Keywords: non-alcoholic fatty liver disease, berberine, nuclear factor erythroid 2-related factor 2, oxidative stress
Introduction
Non-alcoholic fatty liver disease (NAFLD), which is characterized by the presence of hepatic steatosis in the absence of excessive alcohol consumption, is recognized as the typical hepatic manifestation of metabolic syndrome (1). It has become the most common cause of chronic liver disease worldwide, and its prevalence has risen rapidly with the rise of obesity, type 2 diabetes mellitus and metabolic syndrome epidemics (2,3). NAFLD represents a wide spectrum of pathological hepatic changes ranging from simple steatosis to steatohepatitis to different degrees of fibrosis severity (4). The pathogenesis of NAFLD, which is not fully understood, involves several factors, including insulin resistance, alterations of lipid metabolism, mitochondrial dysfunction and oxidative stress (5). Since the mechanistic understanding of and treatment options for NAFLD remain limited, extensive research efforts have been made to develop novel therapeutics for the disease (6).
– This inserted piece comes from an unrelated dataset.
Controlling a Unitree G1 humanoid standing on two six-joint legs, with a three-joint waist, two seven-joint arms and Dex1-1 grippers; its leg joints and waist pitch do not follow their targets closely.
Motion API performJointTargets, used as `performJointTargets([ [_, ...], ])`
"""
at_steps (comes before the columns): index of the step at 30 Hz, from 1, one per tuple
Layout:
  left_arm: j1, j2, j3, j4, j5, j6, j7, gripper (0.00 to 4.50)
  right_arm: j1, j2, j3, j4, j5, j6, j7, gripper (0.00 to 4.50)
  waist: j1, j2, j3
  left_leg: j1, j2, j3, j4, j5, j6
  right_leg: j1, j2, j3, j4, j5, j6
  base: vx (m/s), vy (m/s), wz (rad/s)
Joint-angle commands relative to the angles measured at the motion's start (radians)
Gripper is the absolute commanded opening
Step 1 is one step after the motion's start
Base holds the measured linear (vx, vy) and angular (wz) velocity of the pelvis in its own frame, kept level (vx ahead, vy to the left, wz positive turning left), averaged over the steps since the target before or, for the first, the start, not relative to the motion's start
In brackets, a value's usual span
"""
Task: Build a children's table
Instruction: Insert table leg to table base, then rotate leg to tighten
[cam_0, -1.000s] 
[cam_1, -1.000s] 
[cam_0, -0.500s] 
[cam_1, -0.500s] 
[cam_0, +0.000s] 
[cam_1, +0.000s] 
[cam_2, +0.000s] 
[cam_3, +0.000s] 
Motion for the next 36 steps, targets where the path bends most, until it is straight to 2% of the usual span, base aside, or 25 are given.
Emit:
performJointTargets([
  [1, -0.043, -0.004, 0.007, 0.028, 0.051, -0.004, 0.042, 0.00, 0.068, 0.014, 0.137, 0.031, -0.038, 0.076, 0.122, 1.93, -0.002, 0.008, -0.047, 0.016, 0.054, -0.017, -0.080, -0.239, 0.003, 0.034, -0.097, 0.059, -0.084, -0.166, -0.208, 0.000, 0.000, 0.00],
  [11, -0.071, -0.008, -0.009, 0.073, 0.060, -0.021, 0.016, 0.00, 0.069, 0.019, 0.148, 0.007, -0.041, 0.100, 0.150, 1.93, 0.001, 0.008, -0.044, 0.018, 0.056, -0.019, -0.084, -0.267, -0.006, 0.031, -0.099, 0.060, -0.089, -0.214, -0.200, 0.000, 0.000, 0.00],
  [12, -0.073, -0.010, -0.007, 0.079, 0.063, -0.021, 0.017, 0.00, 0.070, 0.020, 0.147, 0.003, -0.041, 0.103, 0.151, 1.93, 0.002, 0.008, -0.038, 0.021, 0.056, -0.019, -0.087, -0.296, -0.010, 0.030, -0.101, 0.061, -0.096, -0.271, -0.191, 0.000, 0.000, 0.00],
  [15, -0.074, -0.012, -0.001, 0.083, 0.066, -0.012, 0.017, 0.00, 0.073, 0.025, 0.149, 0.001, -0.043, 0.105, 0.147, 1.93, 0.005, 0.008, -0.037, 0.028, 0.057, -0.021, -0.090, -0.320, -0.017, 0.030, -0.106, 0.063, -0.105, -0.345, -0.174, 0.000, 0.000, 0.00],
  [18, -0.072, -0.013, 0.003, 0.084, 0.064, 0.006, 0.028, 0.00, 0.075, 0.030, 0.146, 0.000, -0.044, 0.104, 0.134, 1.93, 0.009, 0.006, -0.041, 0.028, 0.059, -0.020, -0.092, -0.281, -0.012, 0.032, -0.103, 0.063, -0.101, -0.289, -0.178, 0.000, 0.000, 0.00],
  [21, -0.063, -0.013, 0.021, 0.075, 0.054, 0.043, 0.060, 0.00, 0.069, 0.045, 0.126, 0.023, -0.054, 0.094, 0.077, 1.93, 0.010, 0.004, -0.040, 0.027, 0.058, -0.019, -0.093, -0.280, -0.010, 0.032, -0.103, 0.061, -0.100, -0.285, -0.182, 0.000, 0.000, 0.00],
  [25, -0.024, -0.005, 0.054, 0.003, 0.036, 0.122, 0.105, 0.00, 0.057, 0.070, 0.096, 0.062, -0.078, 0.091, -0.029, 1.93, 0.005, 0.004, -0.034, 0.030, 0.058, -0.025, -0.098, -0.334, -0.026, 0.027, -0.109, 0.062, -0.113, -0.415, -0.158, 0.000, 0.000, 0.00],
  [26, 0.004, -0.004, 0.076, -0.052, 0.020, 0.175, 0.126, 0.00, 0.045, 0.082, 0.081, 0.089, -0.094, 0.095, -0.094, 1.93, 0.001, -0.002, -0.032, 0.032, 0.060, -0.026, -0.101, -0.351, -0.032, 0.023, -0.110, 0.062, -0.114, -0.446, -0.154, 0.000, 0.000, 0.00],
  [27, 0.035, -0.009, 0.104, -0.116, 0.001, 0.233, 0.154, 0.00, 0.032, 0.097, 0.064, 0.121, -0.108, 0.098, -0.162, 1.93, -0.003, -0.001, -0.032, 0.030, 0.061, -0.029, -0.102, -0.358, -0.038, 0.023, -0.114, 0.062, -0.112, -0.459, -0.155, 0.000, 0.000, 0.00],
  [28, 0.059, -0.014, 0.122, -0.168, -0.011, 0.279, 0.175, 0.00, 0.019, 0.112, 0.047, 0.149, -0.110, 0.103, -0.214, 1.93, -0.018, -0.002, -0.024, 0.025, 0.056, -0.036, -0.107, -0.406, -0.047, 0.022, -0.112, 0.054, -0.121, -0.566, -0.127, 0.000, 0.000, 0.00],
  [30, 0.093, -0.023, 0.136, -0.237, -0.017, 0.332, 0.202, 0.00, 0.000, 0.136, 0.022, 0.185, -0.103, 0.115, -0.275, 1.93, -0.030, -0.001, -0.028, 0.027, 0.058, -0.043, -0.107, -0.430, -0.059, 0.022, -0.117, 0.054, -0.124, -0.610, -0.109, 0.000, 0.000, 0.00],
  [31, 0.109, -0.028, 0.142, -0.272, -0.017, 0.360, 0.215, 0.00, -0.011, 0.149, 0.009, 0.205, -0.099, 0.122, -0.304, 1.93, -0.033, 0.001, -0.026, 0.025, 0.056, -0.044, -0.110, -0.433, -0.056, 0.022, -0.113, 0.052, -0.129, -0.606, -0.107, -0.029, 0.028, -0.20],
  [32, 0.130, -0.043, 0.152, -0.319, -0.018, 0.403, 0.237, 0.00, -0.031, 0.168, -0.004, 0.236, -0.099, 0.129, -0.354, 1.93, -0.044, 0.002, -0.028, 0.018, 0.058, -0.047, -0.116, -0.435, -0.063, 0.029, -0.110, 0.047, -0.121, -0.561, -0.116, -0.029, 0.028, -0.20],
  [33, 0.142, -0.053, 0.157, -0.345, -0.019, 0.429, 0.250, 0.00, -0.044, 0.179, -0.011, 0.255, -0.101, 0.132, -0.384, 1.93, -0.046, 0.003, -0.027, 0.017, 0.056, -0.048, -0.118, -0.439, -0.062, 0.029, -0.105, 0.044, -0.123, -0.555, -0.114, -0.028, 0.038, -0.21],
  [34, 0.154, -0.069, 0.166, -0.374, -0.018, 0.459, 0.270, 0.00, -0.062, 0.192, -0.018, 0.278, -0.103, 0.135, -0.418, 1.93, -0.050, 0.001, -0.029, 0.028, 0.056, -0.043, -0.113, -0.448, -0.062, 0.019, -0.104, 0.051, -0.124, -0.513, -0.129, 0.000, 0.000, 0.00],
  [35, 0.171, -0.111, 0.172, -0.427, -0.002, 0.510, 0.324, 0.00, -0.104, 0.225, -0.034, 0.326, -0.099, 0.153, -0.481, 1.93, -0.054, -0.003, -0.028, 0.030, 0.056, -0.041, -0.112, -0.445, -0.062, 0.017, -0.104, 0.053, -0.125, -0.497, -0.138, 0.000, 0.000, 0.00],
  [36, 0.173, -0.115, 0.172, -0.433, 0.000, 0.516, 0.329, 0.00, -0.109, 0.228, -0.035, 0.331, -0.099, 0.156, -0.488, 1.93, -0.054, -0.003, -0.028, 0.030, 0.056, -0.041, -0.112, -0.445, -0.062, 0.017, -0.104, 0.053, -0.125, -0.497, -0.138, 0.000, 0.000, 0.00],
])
Oxidative stress serves a pivotal role in the development of NAFLD (7,8). Nuclear factor erythroid 2-related factor 2 (Nrf2), a cytoprotective transcription factor, serves an important role in cellular defence against oxidative stress by interacting with the antioxidant response element (ARE) sequences of antioxidant and cytoprotective genes (9,10). Under normal conditions, Nrf2 is localized to the cytoplasm through its interaction with the actin-bound protein, Kelch-like epichlorohydrin-associated protein 1 (Keap1). When oxidative stress occurs, Nrf2 dissociates from Keap1 and translocates to the nucleus, where it binds to ARE sequences, leading to the expression of antioxidant enzymes (9,10). During the process of oxidative stress, activation of the Nrf2/ARE signalling pathway can protect the liver against oxidative stress by inducing the expression of antioxidant enzymes, including haeme oxygenase 1 (HO-1) and NAD(P)H dehydrogenase [quinone] 1 (NQO1) (11,12). For these reasons, the Nrf2/ARE signalling pathway has been regarded as an important therapeutic target for the prevention and treatment of NAFLD (13).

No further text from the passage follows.